Aiona, who lost to Gov. Neil Abercrombie by 17 percentage points in 2010, is still the best Republican prospect in a state where the minority party is grasping for traction against the dominant Democrats.
Not only do Republicans lack options for governor, they may not have top-flight candidates next year for the U.S. Senate and the U.S. House.
Cam Cavasso, a former state lawmaker who has lost several campaigns, is looking at the U.S. Senate, but the conservative is not considered a threat to U.S. Sen. Brian Schatz or U.S. Rep. Colleen Hanabusa, the Democratic contenders.
Former congressman Charles Djou could be competitive again in urban Honolulu’s 1st Congressional District, which Hanabusa is vacating, but Djou has not said whether he will run and did not attend the state convention.
On Saturday, the undercurrent at the convention was the divisions that have split Republicans as the party has lost ground over the past several years.
Aiona, the GOP’s most commanding presence since former Gov. Linda Lingle faded from public view, challenged Republicans to put their differences aside and unite behind their shared values.
He told an amusing story of being approached by a Democrat — obviously not an Abercrombie supporter — to switch parties. "He said, ‘Yeah, you just come and you become a Democrat, and don’t worry, you can believe everything you want to believe. Just don’t say it,’" he said.
Aiona, a father of four children who has recently become a grandfather, said he has been working as a substitute fourth-grade teacher and lecturing a graduate class on government at Chaminade University in between legal work for Family Court.
He asked Republicans who have divided the party to look within and remember that Democrats are the opposition, not each other. "I think we all got to remember that the first step on the way to victory is to recognize who the enemy is," he said.
Unity WAS also the theme for Miriam Hellreich, the Republican National Committeewoman, who offered a stinging partisan critique. She described Abercrombie as the nation’s most unpopular governor and saw potential Republican opportunities in the Schatz-Hanabusa primary, the warring Democratic factions in the state House and the absence of a real titular leader among Democrats since the death of U.S. Sen. Daniel Inouye.
Hellreich also referenced national controversies over the Internal Revenue Service’s targeting of conservative groups, the U.S. Department of Justice’s seizure of Associated Press telephone records and the Obama administration’s response to the terrorist attacks last year on the U.S. consulate in Benghazi, Libya.
"Number one, we have to unify as a family," she said. "We need so-called Republicans to stop attacking other Republicans and instead use that energy in a positive way to elect Republicans."
Tito Montes, the president of the Hawai‘i Republican Assembly, which has been critical of party leadership, said the conservatives who make up the faction consider themselves loyal Republicans. "We’re here to be the conscience and the conservative standard-bearer of the party," he said in an interview. "I do agree with the message of unity. But I don’t agree with — necessarily — the message that we all have to agree."

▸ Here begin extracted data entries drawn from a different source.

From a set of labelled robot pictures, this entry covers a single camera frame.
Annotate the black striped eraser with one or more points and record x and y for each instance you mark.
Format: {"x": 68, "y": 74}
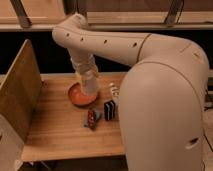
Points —
{"x": 109, "y": 110}

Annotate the orange bowl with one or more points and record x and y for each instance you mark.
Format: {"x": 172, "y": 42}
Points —
{"x": 78, "y": 98}

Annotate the white rectangular box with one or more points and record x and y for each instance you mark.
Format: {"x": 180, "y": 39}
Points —
{"x": 114, "y": 91}

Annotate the left wooden side panel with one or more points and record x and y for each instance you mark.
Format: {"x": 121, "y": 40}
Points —
{"x": 20, "y": 90}

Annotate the white ceramic cup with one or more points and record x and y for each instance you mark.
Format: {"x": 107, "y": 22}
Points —
{"x": 89, "y": 83}

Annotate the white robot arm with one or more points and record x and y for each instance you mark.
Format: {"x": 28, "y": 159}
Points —
{"x": 161, "y": 98}

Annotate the wooden shelf frame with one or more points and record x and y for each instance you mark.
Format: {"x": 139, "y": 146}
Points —
{"x": 43, "y": 15}

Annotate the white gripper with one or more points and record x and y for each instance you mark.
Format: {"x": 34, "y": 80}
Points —
{"x": 83, "y": 63}

Republicans voted overwhelmingly to re-elect David Chang as state party chairman. Chang, who has said it could take a decade or more for the party to build competitive strength, believes there are more conservatives than liberals in Hawaii. "They just don’t know it yet, right?" he told delegates.
But Chang and other party leaders sought to soften some of the more extreme conservative voices. Mike Palcic, a conservative activist, proposed a resolution that demanded that President Barack Obama resign over Benghazi, the federal health care reform law, the IRS abuses and "his willful disregard of the natural and God-given rights of mankind as enshrined in the Constitution’s Bill of Rights."
Chang joked that Obama’s resignation would mean that Vice President Joe Biden would take over, which would be worse.
"He’s fumbling over himself, and he’s committing suicide, so why don’t we just let him? I don’t think we need to tell him about it," Chang told delegates, persuading them to refer the resolution to the party’s platform committee.